### PROMPT
In the listing below, find every line with the string "along" and pull it out.

*** EXERCISE DATA Section Begins ***

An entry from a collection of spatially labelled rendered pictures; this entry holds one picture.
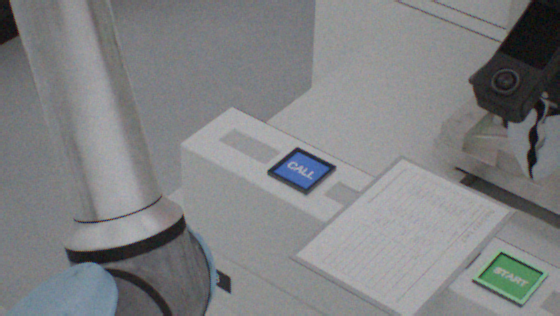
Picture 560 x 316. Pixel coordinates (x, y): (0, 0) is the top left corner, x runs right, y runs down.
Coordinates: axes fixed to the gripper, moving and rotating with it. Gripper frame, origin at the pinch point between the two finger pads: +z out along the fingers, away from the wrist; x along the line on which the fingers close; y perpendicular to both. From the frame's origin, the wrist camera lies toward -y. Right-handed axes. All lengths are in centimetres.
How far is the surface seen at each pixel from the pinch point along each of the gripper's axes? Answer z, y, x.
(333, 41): 41, 59, 61
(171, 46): 111, 114, 155
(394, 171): 14.3, 7.2, 17.9
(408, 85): 29, 40, 35
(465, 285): 14.7, -2.8, 3.0
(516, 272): 14.2, 1.6, -0.2
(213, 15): 111, 135, 157
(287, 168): 14.2, -0.1, 27.4

*** EXERCISE DATA Section Ends ***

### EXPECTED ANSWER
Coordinates: axes fixed to the gripper, moving and rotating with it. Gripper frame, origin at the pinch point between the two finger pads: +z out along the fingers, away from the wrist; x along the line on which the fingers close; y perpendicular to both. From the frame's origin, the wrist camera lies toward -y. Right-handed axes. All lengths are in centimetres.
How far is the surface seen at each pixel from the pinch point along each of the gripper's axes? Answer z, y, x.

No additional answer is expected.